Segment Start: Record extracts

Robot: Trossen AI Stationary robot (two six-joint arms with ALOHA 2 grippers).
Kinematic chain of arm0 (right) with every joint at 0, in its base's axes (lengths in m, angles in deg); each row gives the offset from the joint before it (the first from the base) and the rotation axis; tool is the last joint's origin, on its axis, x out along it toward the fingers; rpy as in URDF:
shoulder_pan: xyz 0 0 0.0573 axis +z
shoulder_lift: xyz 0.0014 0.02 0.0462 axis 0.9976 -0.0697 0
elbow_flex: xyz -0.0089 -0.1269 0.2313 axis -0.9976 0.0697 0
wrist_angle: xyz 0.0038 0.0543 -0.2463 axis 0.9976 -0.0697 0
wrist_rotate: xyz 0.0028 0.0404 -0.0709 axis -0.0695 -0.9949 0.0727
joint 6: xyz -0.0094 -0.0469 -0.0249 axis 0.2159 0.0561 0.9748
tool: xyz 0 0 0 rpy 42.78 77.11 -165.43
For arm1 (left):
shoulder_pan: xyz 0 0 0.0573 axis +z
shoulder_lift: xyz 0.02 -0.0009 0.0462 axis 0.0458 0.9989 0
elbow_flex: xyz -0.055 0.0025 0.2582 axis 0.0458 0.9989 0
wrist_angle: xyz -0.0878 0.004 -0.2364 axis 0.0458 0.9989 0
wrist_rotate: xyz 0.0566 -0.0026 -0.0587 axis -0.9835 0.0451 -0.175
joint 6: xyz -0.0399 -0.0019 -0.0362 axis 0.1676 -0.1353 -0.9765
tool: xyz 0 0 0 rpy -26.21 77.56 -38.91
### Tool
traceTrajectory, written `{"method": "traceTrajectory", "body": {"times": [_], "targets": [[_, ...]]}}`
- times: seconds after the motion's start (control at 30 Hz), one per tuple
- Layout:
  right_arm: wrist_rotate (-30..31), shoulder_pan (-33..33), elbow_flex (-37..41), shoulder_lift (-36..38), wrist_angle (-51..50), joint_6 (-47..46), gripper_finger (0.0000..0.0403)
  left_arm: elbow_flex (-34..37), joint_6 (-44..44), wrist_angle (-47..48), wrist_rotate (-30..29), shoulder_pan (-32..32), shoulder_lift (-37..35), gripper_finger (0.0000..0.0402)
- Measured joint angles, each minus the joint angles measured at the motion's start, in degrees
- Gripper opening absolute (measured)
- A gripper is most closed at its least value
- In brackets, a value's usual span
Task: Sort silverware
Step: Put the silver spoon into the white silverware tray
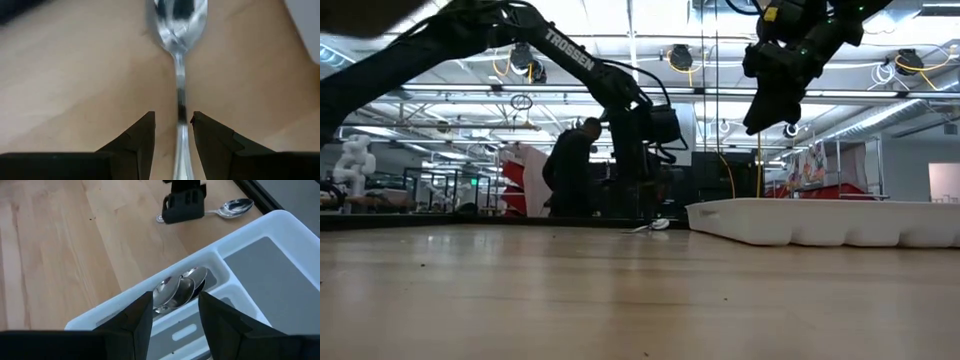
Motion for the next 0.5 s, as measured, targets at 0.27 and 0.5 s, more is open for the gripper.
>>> {"method": "traceTrajectory", "body": {"times": [0.27,0.5], "targets": [[0.0,0.0,0.0,0.0,-0.04,0.58,0.0151,-0.56,0.58,2.08,3.87,1.15,-0.06,0.0106],[0.02,0.01,0.0,0.0,0.13,0.63,0.0151,-0.63,3.47,3.7,3.64,0.53,-0.06,0.004]]}}
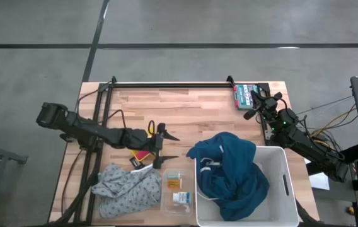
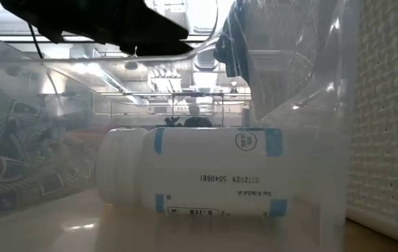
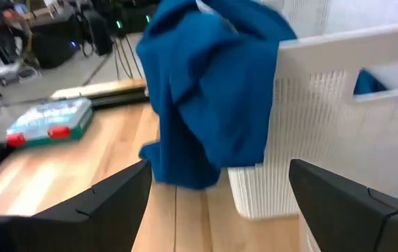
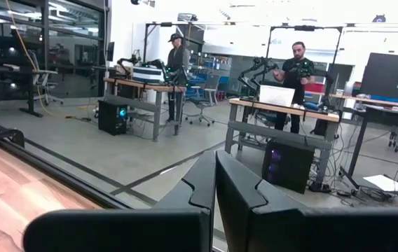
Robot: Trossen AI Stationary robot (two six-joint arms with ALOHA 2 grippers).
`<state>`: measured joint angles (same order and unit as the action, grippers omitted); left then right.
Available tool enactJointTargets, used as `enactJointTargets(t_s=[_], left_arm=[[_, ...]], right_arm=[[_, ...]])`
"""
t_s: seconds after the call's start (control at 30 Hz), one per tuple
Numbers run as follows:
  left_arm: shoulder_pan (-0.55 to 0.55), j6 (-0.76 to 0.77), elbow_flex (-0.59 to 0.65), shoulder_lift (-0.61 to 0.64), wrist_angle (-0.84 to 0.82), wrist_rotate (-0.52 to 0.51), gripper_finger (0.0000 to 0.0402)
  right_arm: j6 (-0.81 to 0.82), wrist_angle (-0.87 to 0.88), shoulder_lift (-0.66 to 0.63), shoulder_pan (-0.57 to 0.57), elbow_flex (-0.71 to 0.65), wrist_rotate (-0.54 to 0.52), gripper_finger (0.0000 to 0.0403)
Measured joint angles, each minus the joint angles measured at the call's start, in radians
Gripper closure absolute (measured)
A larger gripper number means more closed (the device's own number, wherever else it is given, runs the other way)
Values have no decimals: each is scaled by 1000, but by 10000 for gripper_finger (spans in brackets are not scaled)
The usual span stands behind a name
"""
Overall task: Pick & Place Medicine items
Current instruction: Put the blue patient gown into the white laundry bin
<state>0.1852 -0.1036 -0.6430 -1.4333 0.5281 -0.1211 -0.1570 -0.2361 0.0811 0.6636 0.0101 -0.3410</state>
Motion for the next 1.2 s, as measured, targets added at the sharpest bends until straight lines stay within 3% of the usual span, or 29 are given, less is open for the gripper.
enactJointTargets(t_s=[0.43,1.2], left_arm=[[14,27,-102,-165,74,-25,61],[32,-68,-160,-181,84,-18,60]], right_arm=[[0,0,0,0,0,0,394],[0,0,0,0,0,0,394]])
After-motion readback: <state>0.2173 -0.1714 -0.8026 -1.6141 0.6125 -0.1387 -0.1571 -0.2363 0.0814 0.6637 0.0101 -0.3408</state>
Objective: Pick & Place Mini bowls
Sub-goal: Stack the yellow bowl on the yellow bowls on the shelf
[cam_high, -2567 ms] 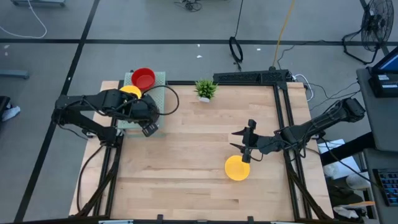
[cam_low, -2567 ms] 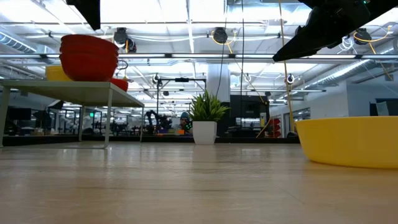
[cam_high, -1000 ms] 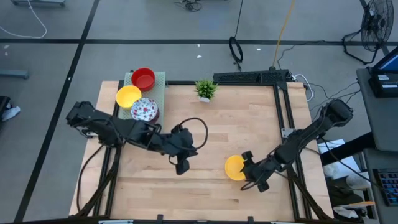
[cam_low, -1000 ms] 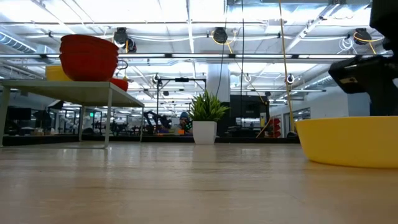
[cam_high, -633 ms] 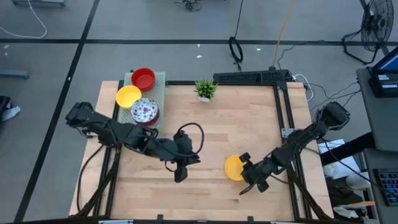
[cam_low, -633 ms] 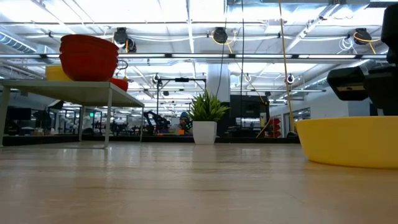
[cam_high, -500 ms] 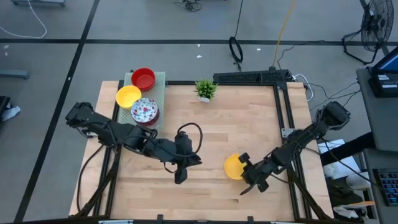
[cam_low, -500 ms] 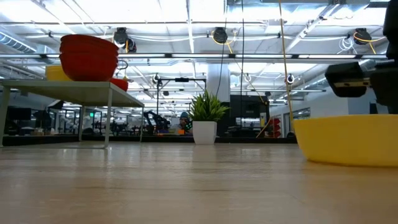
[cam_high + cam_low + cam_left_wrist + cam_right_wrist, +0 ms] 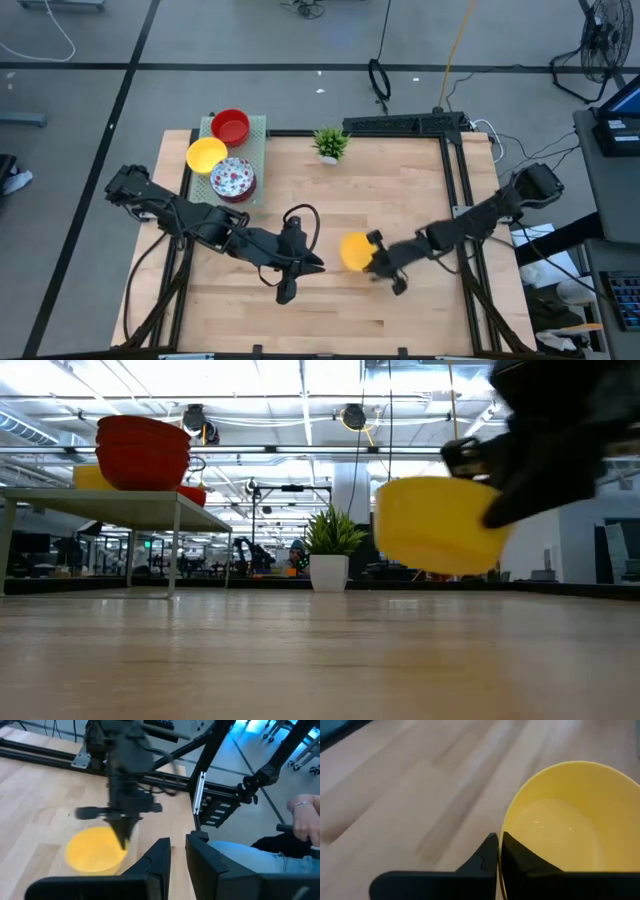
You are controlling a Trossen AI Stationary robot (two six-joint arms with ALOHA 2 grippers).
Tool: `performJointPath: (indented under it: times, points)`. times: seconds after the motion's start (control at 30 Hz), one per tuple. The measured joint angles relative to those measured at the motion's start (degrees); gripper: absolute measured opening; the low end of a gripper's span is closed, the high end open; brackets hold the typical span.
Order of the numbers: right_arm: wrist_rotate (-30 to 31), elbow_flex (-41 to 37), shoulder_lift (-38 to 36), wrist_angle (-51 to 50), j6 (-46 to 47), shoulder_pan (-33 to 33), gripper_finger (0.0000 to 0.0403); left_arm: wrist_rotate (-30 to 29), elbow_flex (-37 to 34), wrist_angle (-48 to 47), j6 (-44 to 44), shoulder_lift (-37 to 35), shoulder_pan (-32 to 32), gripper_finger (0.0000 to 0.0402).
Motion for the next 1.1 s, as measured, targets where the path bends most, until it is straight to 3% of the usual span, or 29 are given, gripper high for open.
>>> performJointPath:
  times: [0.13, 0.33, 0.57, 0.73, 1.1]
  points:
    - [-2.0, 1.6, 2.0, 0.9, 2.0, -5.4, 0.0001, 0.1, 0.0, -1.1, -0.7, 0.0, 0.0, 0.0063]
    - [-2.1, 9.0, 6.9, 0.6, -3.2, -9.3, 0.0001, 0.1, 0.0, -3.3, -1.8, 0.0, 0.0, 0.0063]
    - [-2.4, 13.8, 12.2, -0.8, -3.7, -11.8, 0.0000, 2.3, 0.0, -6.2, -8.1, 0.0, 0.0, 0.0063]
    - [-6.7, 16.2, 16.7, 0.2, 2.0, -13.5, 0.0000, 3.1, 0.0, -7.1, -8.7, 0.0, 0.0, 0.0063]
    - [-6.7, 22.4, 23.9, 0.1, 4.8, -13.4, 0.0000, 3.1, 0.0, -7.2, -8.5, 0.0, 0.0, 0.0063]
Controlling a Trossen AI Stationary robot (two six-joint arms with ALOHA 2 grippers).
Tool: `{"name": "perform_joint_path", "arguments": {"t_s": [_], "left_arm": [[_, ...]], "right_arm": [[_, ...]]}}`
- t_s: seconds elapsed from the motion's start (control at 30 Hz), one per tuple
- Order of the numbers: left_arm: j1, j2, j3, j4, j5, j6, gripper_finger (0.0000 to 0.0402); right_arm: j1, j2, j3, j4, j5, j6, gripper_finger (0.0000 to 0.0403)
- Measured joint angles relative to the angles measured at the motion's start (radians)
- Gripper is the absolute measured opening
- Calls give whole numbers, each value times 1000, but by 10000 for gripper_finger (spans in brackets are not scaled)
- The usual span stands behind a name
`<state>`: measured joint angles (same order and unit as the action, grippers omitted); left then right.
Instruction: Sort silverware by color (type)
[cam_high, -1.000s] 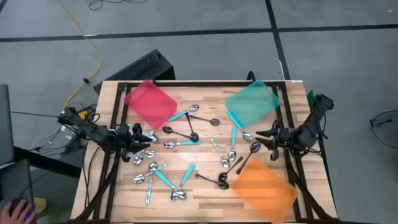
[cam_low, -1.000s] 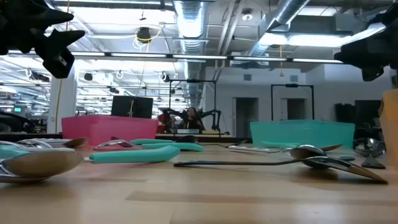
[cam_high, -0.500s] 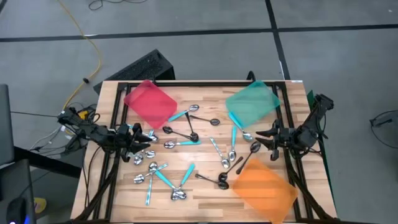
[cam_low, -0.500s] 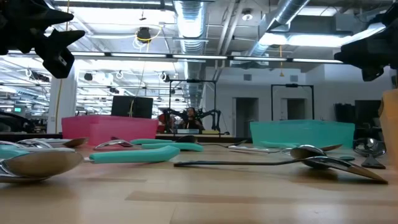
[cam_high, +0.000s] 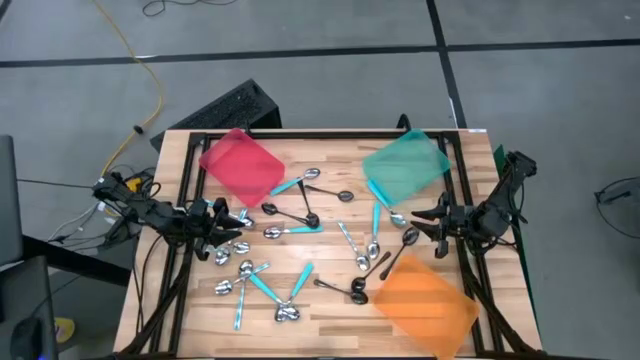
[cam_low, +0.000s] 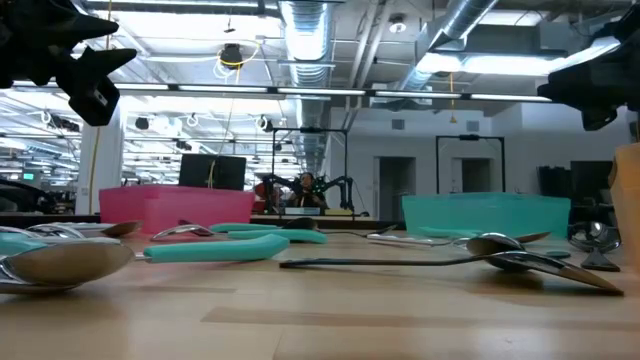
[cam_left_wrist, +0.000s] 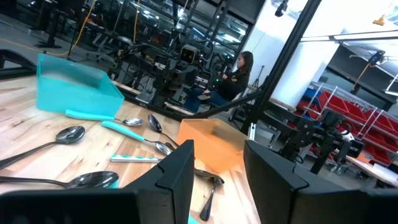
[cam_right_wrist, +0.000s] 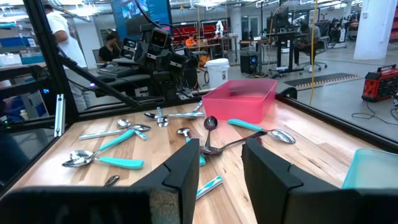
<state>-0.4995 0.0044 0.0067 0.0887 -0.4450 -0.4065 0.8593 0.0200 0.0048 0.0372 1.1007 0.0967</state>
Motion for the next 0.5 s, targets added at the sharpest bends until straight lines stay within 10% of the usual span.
{"name": "perform_joint_path", "arguments": {"t_s": [0.5], "left_arm": [[0, 0, 0, 0, -15, 3, 123]], "right_arm": [[0, 0, 0, 0, 0, 0, 143]]}}
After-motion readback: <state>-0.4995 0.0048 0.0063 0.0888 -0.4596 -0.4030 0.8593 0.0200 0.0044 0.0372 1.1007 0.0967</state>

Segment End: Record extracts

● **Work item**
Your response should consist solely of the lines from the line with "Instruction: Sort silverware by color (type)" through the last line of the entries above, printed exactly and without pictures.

● **Answer to the problem**
Instruction: Sort silverware by color (type)
[cam_high, -1.000s] 
[cam_low, -1.000s] 
[cam_high, -0.500s] 
[cam_low, -0.500s] 
[cam_high, +0.000s] 
[cam_low, +0.000s] 
[cam_left_wrist, +0.000s] 
[cam_right_wrist, +0.000s] 
<state>-0.4995 0.0044 0.0067 0.0887 -0.4450 -0.4065 0.8593 0.0200 0.0048 0.0372 1.1007 0.0967</state>
Motion for the next 0.5 s, targets added at the sharpest bends until straight lines stay within 10% of the usual span.
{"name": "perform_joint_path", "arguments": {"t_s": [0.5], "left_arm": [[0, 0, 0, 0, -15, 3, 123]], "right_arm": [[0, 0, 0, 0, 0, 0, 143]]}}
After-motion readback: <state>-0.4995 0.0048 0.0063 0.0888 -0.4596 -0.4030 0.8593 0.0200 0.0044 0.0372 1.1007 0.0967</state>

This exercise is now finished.